Dr. Marvin Seppala, chief medical officer of the Hazelden Betty Ford Foundation, visited Congress today to testify about the ongoing opioid epidemic in the U.S. and defended the organization’s approach to addiction treatment.
“Individuals who are dependent on opioids face unique challenges that often undermine their ability to remain in treatment and ultimately achieve long-term abstinence,” Seppala told members of the Energy and Commerce Subcommittee on Oversight and Investigations, according to his written testimony.
These patients are hypersensitive to real or imaged pain and vulnerable to stressful events, he said. Anxiety, depression and intense craving for the drugs can continue for months or years.
Seppala, who lives in Wilsonville, highlighted Hazelden’s 12-step treatment protocol. It includes the latest in addiction research, group therapy and patient education. The protocol can also include the medications Vivitrol, which blocks opioid receptors in the brain, and Suboxone, which partially stimulates the receptors and is used for both detox and maintenance of opioid dependence.

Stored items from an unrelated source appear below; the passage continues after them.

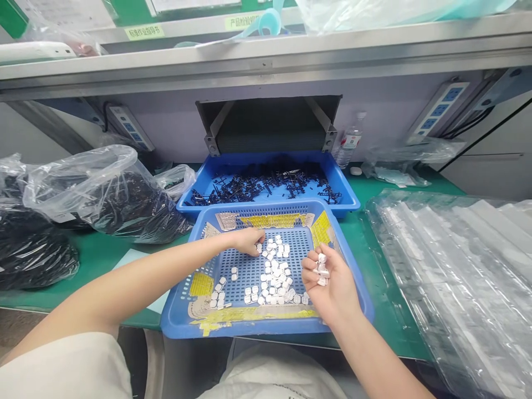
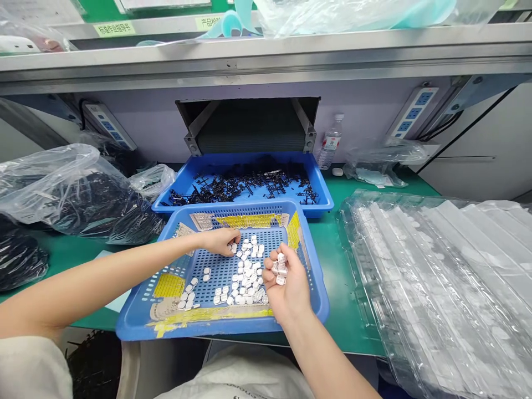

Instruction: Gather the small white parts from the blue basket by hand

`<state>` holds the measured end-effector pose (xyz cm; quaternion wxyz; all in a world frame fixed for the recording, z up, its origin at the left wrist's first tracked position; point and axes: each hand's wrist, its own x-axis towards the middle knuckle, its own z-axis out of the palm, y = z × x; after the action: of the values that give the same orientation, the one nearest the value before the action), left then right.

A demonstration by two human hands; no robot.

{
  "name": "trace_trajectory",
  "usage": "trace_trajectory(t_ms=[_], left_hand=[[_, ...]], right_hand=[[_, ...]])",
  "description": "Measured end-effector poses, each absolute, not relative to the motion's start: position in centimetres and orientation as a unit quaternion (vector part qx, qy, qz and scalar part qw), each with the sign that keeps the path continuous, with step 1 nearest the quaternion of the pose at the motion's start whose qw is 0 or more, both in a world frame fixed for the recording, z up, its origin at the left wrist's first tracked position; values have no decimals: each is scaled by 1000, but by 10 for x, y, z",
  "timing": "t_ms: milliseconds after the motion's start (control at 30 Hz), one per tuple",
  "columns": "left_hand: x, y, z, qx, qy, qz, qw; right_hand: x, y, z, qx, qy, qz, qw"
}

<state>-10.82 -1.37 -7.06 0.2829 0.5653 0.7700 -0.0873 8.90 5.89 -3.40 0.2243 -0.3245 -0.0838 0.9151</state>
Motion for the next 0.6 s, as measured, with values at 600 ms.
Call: trace_trajectory(t_ms=[600], left_hand=[[-38,13,28,647,666,202,311]], right_hand=[[83,61,-37,-289,-93,917,259]])
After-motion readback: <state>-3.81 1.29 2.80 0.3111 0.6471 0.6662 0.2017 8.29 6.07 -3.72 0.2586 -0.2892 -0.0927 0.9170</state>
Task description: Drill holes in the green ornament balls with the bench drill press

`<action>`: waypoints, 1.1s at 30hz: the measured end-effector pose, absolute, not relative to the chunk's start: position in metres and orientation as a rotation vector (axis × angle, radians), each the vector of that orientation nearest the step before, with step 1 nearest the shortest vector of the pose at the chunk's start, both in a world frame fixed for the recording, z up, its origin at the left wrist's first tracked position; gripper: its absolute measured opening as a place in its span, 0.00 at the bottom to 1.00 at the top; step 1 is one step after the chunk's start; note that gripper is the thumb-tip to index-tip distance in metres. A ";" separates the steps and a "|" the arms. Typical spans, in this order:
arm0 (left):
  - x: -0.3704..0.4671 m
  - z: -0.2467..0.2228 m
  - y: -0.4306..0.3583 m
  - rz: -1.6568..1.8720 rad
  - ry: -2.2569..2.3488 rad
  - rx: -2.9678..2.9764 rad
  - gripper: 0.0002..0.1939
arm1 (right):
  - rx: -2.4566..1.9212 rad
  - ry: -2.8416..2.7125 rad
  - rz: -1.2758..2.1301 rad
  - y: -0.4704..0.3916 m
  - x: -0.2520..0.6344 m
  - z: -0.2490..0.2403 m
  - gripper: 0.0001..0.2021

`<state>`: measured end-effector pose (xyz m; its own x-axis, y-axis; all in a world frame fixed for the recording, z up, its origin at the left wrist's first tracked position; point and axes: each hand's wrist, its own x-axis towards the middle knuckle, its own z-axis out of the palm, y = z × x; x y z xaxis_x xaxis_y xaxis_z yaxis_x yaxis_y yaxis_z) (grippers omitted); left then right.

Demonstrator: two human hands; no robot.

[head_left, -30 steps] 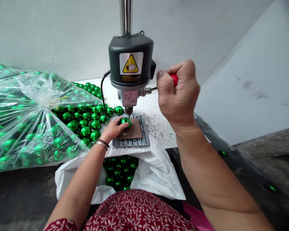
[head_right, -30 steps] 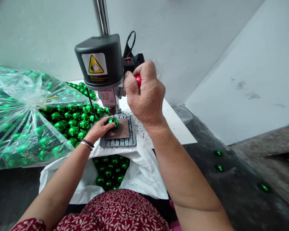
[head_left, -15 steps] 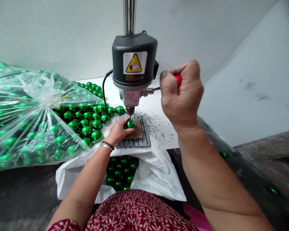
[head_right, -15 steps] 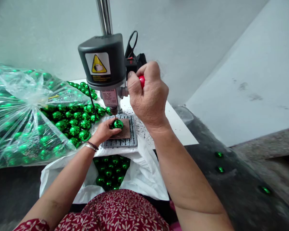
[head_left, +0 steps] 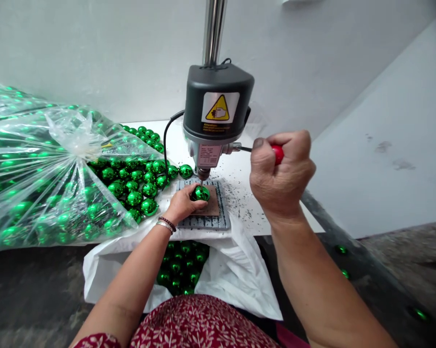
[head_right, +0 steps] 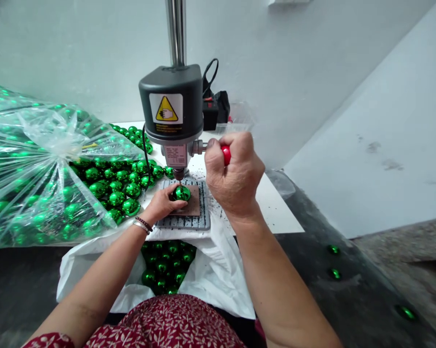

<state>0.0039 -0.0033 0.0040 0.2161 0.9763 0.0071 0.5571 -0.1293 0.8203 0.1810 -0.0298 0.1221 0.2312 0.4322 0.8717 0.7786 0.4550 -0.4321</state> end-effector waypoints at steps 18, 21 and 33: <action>0.001 -0.010 0.000 0.791 1.423 1.803 0.32 | -0.980 -1.347 -0.617 -0.030 0.179 0.075 0.04; 0.001 -0.009 -0.001 0.793 1.428 1.779 0.34 | -0.981 -1.371 -0.613 -0.033 0.178 0.060 0.04; -0.015 0.006 -0.016 0.792 1.301 1.819 0.26 | -1.292 -1.340 -0.260 0.000 0.178 0.171 0.12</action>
<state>-0.0151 -0.0157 0.0062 0.2917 0.9547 0.0586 0.4900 -0.2018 0.8480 0.1777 -0.0003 0.1715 0.3121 0.5076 0.8031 0.7708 0.3589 -0.5264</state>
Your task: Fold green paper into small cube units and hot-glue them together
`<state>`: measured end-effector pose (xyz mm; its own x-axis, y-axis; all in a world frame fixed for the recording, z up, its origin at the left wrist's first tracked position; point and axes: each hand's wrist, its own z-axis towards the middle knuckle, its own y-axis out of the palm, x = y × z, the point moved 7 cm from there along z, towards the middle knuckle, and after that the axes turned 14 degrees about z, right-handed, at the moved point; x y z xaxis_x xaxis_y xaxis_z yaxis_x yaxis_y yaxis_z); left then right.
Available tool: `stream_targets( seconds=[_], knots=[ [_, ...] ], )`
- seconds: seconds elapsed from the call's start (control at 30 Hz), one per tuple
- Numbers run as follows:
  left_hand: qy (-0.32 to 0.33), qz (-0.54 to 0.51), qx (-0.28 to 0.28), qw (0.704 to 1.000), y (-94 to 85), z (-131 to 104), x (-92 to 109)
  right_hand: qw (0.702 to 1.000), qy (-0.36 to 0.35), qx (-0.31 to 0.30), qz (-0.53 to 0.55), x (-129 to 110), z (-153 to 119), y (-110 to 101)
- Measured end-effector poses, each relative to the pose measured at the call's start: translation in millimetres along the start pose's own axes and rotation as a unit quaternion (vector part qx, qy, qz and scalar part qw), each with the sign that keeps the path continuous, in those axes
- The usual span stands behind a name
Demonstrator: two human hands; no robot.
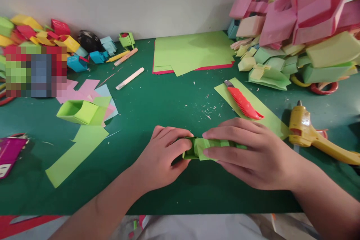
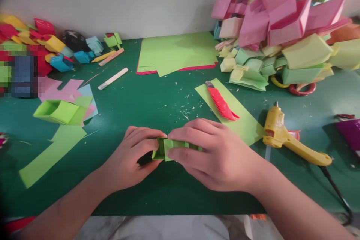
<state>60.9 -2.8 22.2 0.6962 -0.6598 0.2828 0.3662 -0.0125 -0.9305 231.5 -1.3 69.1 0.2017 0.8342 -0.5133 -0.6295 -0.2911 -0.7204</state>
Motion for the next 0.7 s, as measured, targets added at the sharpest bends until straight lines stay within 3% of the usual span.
stream_targets(
  seconds=[0.7],
  knots=[
    [0.032,0.042,-0.014,0.999,2.0,2.6,7.1,1.000,0.007,-0.003,-0.013,1.8,0.9,-0.6]
  ],
)
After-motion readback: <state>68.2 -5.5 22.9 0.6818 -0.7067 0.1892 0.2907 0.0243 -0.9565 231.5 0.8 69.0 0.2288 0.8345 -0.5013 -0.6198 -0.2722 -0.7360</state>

“Some see medication assistance and abstinence as diametrically opposed, and we have been criticized by those who support an abstinence-only approach for altering our program in this manner. We do not see a conflict,” Seppala said. “Even when medications are part of our protocol, abstinence is still the objective.”

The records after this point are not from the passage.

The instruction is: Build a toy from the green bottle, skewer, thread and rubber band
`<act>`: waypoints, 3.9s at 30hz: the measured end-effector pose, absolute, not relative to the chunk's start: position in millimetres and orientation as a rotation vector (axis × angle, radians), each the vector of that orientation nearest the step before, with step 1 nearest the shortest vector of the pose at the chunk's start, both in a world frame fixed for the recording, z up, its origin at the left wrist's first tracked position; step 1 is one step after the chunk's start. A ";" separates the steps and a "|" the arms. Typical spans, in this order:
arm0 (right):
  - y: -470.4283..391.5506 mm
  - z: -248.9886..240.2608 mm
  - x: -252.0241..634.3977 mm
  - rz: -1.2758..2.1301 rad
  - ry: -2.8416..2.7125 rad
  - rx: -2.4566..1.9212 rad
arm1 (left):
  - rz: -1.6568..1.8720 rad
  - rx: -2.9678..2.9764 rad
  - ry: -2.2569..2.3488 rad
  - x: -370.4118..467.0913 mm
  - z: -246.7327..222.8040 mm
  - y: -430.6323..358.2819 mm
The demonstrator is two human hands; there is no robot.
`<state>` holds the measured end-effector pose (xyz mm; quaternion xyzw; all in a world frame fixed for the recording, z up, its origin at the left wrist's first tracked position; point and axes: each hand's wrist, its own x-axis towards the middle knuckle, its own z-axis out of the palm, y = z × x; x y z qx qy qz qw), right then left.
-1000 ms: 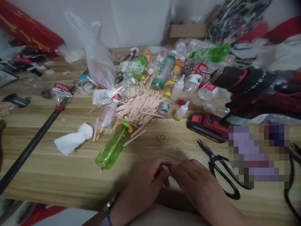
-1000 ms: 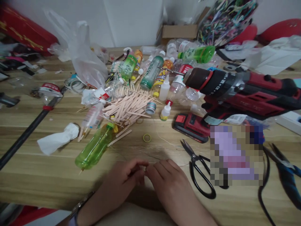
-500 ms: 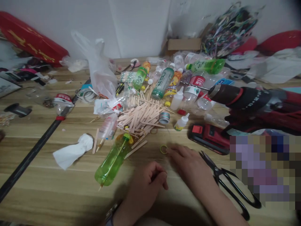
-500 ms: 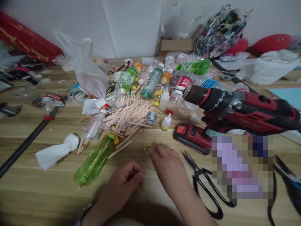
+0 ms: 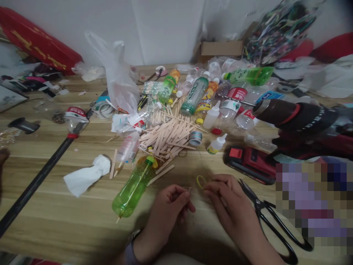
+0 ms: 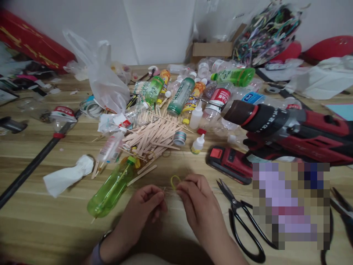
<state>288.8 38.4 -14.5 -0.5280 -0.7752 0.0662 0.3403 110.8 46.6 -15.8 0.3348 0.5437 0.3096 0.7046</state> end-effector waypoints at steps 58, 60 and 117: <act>-4.1 -10.5 287.1 0.507 -1.915 -1.258 | 0.482 1.358 1.213 100.2 1.2 30.0; -5.8 -10.5 286.2 0.554 -1.917 -1.253 | 0.490 1.395 1.189 101.6 0.2 28.9; -7.5 -18.1 287.1 0.202 -2.174 -1.203 | 0.350 1.191 1.097 104.6 -12.1 32.8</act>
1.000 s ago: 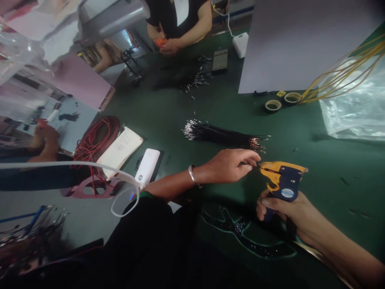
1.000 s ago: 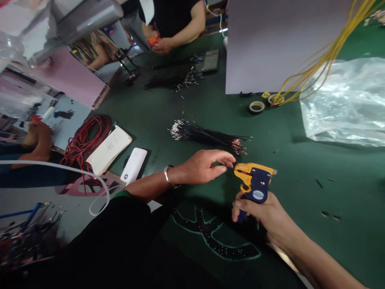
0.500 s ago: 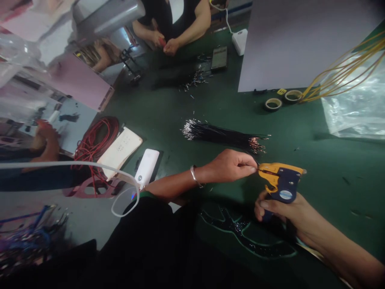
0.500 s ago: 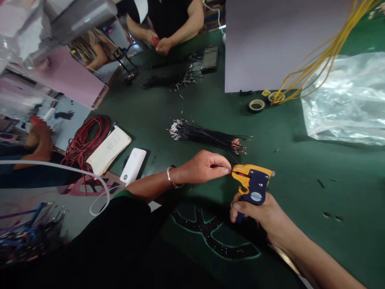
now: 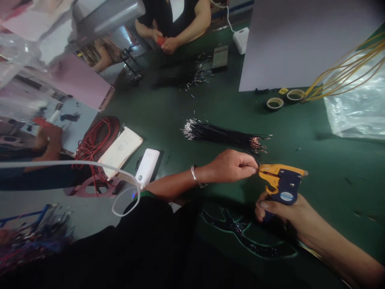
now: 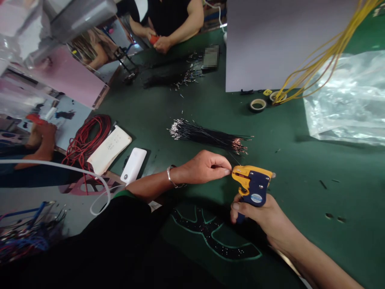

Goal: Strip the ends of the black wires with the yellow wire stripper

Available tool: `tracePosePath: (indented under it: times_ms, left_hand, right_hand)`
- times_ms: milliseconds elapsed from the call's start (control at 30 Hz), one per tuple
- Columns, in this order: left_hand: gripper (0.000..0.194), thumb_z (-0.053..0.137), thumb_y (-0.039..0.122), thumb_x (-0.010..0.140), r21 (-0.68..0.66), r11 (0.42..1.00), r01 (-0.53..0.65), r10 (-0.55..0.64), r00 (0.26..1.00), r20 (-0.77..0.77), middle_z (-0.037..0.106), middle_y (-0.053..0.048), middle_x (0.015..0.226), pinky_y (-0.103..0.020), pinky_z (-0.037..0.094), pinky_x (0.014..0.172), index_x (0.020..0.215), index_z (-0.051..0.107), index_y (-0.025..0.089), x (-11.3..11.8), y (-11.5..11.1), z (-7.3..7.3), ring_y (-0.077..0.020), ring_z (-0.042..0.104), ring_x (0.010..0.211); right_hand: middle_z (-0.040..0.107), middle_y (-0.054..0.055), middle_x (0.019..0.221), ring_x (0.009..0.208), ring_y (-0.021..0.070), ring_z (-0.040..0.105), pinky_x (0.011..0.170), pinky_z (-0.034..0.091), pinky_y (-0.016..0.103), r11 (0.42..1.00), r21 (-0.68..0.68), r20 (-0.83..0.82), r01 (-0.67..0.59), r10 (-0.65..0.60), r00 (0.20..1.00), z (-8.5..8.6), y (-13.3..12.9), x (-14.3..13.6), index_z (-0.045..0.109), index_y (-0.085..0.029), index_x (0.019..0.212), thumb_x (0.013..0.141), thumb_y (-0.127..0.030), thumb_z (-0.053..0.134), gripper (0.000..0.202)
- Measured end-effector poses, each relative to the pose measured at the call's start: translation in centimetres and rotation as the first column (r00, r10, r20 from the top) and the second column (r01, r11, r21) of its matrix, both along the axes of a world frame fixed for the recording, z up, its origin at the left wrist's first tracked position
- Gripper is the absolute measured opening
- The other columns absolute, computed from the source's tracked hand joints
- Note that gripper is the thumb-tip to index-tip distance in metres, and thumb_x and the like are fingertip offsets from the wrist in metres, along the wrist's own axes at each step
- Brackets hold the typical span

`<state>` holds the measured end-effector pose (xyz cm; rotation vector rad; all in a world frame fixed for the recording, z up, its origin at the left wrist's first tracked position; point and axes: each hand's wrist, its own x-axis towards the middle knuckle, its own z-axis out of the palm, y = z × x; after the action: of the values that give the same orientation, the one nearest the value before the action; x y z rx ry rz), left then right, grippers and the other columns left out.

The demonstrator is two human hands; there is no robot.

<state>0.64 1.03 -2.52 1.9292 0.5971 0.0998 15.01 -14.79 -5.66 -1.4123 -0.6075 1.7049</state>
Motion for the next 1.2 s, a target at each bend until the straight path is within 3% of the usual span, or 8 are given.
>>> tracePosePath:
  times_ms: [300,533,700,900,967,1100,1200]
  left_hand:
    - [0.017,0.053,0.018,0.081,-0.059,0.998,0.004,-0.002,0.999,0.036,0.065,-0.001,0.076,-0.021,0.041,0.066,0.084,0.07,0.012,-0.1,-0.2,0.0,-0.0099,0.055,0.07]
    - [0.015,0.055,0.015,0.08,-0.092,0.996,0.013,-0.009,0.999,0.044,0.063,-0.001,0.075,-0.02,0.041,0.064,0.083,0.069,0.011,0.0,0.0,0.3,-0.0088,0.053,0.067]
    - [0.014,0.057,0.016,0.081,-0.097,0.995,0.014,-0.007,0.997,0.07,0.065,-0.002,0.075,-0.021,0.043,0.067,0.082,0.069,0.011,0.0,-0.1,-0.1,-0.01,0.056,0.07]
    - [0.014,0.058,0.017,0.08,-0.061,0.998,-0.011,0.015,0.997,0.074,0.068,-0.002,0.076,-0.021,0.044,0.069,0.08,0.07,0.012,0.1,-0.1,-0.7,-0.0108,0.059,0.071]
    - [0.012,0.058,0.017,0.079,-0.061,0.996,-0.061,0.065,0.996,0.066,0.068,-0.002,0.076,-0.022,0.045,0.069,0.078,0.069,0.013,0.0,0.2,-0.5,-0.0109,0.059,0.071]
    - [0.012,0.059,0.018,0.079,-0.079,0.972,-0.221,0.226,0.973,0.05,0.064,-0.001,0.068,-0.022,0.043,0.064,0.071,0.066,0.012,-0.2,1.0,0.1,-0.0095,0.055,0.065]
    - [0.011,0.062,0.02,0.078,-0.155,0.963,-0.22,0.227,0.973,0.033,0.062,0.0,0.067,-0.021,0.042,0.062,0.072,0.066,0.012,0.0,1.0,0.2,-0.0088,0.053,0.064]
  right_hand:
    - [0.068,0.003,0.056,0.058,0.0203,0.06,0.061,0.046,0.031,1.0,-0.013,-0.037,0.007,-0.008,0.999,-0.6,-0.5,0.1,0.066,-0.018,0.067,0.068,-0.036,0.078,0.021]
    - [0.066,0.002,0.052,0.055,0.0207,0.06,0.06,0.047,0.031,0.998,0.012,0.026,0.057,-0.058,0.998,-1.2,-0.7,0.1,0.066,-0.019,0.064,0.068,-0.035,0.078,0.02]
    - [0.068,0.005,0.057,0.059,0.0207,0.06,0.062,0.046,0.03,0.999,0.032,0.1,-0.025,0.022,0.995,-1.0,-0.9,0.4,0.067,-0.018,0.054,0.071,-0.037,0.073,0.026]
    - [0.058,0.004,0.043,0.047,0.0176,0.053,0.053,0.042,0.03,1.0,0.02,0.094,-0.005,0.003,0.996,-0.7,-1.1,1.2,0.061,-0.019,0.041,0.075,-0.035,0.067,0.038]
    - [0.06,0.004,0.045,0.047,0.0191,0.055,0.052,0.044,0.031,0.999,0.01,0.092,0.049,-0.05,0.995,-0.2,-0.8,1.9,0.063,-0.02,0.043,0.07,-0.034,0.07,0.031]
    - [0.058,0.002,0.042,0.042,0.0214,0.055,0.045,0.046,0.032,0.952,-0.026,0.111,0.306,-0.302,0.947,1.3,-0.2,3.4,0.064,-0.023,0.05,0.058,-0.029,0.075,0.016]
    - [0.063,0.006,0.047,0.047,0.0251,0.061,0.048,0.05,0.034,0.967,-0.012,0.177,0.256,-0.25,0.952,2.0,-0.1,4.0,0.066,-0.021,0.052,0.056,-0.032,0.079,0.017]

Patients in Hazelden’s Comprehensive Opioid Response-12 program are much more likely to complete residential treatment, with a discharge rate of 7.5 percent for those who leave treatment earlier than recommended. This is less than the general population, which has a 13.5 percent “atypical” discharge rate, Seppala said.
Oregon leads the nation in the abuse of painkillers. In 2012, 1,500 Oregonians were hospitalized due to drug abuse, with about 500 of those due to prescribed opioids.
Hazelden has treatment facilities in Newberg and Beaverton.